• Task requirements
After reading the data below, copy out every line that contains the word "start".

------ Provided material ------

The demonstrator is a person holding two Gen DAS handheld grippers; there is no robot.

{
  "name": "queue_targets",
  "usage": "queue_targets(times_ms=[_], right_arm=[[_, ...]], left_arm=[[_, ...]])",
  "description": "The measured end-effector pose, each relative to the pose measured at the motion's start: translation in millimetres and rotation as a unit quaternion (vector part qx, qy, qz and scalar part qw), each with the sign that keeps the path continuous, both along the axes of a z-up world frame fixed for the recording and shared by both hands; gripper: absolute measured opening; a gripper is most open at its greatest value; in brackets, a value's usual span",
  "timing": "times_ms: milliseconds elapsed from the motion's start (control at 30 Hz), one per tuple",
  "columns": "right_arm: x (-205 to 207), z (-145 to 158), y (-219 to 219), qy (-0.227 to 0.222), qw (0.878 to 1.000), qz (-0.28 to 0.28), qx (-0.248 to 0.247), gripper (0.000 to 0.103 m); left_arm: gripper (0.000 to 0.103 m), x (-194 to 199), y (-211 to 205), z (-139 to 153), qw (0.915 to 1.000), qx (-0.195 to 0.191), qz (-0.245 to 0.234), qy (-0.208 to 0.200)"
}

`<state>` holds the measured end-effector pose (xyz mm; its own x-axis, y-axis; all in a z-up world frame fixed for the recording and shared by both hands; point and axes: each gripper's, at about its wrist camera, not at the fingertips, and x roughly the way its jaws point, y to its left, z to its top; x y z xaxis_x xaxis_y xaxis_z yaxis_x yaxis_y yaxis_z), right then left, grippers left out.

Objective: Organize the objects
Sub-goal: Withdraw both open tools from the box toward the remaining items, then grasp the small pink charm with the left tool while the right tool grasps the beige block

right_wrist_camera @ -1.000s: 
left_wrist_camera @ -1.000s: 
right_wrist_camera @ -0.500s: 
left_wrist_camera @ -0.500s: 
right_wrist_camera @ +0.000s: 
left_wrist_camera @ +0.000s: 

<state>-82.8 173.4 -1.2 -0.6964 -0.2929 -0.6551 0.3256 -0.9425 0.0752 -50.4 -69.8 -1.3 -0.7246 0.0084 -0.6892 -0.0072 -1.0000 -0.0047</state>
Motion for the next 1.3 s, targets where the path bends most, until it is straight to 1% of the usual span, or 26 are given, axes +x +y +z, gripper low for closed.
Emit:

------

• Solution for this task
  "description": "The measured end-effector pose, each relative to the pose measured at the motion's start: translation in millimetres and rotation as a unit quaternion (vector part qx, qy, qz and scalar part qw), each with the sign that keeps the path continuous, both along the axes of a z-up world frame fixed for the recording and shared by both hands; gripper: absolute measured opening; a gripper is most open at its greatest value; in brackets, a value's usual span",
  "timing": "times_ms: milliseconds elapsed from the motion's start (control at 30 Hz), one per tuple",

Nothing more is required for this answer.